| ASSIGNMENT |
The lines from the start of the data up to and including the one with "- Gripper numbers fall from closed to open" should be returned exactly, and nothing else.

| RECORDS TO USE |

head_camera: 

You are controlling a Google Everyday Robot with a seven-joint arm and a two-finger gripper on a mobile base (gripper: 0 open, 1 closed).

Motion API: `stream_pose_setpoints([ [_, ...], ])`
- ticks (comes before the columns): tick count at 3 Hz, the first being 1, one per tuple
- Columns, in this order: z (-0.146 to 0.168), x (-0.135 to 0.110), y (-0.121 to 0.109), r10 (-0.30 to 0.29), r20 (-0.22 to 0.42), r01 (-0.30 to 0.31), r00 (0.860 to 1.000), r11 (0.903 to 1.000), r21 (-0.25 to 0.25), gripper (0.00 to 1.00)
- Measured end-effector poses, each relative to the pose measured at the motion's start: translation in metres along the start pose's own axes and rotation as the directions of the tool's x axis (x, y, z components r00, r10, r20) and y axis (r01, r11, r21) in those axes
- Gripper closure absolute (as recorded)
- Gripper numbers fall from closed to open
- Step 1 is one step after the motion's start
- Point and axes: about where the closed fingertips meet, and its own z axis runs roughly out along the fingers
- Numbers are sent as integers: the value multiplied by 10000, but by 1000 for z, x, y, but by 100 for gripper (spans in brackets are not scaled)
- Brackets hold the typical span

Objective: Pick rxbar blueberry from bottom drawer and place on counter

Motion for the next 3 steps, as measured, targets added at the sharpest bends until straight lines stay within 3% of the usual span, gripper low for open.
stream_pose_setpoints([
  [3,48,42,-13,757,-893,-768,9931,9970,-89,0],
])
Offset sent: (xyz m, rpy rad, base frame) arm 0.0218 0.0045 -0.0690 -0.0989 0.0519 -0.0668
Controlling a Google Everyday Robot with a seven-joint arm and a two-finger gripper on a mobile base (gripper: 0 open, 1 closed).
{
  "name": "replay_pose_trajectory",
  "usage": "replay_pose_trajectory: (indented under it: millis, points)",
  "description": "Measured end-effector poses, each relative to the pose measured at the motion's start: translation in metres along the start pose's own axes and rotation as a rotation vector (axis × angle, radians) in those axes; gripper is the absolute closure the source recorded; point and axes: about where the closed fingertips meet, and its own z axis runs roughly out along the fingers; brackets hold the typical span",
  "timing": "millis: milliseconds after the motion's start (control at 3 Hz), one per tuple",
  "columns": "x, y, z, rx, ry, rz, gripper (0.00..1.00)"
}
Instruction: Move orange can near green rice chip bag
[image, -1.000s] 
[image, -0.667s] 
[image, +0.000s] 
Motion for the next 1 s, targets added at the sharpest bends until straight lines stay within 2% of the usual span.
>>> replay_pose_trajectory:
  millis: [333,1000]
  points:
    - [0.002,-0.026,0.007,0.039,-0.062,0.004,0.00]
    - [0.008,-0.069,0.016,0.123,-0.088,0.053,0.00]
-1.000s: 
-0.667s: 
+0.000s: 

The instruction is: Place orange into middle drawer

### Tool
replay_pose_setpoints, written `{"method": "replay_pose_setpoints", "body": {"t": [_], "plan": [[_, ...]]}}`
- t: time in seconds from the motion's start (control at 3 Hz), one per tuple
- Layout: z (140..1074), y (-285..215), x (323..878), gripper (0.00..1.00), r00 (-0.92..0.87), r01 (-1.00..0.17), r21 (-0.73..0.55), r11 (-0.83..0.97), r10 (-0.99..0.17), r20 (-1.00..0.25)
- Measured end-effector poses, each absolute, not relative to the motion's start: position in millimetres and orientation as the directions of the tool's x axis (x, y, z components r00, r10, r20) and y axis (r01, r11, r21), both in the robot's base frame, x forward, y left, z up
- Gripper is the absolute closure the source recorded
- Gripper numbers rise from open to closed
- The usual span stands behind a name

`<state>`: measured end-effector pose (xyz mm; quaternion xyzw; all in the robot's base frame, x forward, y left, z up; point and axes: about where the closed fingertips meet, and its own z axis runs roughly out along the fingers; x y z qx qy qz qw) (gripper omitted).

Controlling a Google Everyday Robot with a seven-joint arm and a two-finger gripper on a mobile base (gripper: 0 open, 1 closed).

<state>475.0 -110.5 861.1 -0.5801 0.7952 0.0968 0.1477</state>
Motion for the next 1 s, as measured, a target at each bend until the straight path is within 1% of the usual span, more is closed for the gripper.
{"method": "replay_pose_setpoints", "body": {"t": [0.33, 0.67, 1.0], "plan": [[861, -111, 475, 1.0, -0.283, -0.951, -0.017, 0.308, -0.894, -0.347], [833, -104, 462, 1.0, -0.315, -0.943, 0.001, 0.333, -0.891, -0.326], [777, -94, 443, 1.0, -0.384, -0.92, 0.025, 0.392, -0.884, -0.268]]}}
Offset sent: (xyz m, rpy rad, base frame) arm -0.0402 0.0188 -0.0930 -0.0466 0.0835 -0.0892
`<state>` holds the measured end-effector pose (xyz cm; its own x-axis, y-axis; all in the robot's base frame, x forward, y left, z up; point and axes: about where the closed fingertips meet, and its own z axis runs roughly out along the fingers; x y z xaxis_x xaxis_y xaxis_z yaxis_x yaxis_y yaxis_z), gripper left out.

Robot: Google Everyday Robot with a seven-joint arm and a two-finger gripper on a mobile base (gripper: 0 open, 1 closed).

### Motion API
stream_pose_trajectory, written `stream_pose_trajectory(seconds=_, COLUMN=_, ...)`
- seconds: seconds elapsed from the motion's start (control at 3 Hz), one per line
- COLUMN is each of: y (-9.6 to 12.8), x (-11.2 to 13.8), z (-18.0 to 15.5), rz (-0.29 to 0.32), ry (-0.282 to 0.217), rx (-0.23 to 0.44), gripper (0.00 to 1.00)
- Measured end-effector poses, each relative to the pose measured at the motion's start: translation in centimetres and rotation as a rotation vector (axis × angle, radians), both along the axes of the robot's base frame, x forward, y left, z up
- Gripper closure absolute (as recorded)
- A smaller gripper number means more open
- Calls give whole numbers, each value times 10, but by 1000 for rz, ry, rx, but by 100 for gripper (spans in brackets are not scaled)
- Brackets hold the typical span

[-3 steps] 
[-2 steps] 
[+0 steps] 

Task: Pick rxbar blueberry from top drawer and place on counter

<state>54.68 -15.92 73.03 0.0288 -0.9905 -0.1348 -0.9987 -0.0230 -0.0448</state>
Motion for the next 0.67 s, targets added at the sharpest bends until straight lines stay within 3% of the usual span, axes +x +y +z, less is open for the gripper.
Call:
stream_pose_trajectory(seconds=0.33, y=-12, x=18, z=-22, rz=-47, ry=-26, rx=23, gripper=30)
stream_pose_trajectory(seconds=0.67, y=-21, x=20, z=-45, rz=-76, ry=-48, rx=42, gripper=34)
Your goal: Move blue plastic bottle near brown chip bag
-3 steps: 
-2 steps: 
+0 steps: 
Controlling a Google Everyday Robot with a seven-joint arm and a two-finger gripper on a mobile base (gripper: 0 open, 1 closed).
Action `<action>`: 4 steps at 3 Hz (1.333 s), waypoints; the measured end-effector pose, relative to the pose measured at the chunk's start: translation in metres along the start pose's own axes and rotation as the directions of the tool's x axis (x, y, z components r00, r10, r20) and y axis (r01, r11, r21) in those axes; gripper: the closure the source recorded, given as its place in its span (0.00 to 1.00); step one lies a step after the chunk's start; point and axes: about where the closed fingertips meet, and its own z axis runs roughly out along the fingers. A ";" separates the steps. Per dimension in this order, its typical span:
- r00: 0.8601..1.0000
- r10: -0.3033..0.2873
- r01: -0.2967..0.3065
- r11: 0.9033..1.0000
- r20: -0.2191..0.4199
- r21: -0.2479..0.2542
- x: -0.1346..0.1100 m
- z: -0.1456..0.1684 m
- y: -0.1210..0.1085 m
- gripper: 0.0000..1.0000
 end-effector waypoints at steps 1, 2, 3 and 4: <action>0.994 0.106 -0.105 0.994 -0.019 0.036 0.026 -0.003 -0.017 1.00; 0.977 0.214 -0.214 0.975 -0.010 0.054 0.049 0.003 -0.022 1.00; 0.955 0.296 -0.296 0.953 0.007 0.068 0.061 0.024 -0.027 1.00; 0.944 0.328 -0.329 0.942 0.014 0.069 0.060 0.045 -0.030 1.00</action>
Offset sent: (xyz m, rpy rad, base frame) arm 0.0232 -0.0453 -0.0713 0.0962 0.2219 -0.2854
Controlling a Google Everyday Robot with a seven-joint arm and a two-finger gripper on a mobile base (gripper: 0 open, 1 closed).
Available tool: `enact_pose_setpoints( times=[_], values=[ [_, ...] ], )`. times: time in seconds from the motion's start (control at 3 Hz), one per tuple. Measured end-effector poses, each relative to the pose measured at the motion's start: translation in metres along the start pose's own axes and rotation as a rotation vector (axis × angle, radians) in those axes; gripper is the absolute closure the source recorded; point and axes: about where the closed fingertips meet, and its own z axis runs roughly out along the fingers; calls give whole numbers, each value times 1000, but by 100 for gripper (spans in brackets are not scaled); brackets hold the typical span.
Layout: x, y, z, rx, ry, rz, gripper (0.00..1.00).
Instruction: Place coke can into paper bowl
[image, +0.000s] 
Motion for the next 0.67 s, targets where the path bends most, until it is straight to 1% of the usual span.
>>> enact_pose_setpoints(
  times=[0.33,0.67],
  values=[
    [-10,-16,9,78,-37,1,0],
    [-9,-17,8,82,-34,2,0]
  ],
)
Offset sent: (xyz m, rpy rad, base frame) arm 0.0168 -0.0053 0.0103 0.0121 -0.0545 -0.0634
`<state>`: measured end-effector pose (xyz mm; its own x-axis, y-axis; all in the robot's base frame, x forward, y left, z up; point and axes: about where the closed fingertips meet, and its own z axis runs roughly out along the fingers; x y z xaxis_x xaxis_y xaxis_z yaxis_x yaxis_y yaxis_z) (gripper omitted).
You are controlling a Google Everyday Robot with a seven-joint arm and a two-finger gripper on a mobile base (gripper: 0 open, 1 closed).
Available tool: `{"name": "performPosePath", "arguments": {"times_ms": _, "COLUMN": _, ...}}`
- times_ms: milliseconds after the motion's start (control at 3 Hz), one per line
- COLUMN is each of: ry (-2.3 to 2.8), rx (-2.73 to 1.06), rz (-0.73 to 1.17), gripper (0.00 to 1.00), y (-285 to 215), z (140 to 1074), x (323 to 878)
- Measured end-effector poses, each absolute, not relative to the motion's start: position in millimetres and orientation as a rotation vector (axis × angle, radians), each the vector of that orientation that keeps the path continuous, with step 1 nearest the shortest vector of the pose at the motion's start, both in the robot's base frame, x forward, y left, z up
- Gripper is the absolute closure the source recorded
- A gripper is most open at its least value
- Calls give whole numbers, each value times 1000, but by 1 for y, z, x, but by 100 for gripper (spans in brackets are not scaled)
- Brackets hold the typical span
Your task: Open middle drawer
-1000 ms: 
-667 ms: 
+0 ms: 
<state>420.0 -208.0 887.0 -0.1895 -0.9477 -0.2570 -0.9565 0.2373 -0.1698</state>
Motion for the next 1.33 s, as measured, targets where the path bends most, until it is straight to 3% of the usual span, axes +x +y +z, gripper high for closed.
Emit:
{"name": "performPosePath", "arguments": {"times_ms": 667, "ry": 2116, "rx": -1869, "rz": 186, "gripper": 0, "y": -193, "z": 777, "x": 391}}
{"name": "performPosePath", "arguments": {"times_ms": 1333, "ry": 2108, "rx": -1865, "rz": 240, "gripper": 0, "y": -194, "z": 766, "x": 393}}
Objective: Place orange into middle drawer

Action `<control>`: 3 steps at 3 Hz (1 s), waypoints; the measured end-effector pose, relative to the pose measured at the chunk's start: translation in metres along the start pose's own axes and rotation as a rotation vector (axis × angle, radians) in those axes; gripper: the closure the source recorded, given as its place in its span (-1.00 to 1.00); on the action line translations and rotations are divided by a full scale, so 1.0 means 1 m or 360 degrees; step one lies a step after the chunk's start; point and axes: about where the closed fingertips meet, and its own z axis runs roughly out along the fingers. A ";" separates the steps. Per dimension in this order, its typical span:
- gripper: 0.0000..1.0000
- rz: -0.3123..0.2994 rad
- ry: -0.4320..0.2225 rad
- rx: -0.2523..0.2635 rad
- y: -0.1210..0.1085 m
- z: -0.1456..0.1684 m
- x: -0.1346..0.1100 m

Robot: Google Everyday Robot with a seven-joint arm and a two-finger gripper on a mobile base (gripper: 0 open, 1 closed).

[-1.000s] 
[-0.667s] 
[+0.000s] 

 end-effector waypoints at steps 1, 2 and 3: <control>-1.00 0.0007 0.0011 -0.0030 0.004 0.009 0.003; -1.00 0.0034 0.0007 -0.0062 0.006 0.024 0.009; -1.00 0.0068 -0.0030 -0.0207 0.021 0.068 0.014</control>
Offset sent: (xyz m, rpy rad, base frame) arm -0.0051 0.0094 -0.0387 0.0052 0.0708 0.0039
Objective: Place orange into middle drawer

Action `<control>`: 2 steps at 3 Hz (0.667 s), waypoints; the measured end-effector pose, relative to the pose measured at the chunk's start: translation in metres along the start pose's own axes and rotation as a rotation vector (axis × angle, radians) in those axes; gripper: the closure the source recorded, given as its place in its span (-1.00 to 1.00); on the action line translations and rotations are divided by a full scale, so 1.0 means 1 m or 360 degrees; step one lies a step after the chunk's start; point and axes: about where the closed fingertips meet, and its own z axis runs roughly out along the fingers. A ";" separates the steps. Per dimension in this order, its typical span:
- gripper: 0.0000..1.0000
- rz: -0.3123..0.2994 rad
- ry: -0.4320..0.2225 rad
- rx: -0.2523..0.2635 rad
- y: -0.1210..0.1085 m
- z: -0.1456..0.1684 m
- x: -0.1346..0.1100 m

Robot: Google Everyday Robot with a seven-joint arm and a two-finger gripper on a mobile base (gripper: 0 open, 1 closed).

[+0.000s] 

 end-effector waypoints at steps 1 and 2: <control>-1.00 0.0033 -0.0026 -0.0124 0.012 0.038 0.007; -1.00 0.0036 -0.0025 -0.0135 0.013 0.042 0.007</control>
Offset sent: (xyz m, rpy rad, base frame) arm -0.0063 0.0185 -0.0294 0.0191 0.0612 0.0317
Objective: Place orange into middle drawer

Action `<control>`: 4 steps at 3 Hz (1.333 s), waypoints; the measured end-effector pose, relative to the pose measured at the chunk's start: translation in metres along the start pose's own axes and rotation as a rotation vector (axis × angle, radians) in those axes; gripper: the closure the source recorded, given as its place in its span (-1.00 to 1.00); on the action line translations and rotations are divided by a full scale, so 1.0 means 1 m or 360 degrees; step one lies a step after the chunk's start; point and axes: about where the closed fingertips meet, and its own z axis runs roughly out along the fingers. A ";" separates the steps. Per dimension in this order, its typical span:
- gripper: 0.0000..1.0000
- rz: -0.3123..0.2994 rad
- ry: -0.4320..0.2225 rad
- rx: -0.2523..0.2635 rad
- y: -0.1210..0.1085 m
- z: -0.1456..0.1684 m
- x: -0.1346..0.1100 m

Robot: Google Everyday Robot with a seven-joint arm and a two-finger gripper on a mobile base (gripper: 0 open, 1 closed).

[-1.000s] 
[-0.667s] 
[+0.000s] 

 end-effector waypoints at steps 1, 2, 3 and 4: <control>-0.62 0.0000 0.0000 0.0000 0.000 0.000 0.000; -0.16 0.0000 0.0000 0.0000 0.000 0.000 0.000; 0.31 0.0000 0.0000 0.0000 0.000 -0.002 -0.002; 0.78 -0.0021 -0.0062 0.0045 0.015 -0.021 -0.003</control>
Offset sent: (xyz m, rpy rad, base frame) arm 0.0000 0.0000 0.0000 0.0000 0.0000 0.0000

| ANSWER AREA |
head_camera: 

You are controlling a Google Everyday Robot with a seven-joint arm and a two-finger gripper on a mobile base (gripper: 0 open, 1 closed).

Motion API: `stream_pose_setpoints([ [_, ...], ])`
- ticks (comes before the columns): tick count at 3 Hz, the first being 1, one per tuple
- Columns, in this order: z (-0.146 to 0.168), x (-0.135 to 0.110), y (-0.121 to 0.109), r10 (-0.30 to 0.29), r20 (-0.22 to 0.42), r01 (-0.30 to 0.31), r00 (0.860 to 1.000), r11 (0.903 to 1.000), r21 (-0.25 to 0.25), gripper (0.00 to 1.00)
- Measured end-effector poses, each relative to the pose measured at the motion's start: translation in metres along the start pose's own axes and rotation as the directions of the tool's x axis (x, y, z components r00, r10, r20) and y axis (r01, r11, r21) in those axes
- Gripper closure absolute (as recorded)
- Gripper numbers fall from closed to open

With this, the output is complete.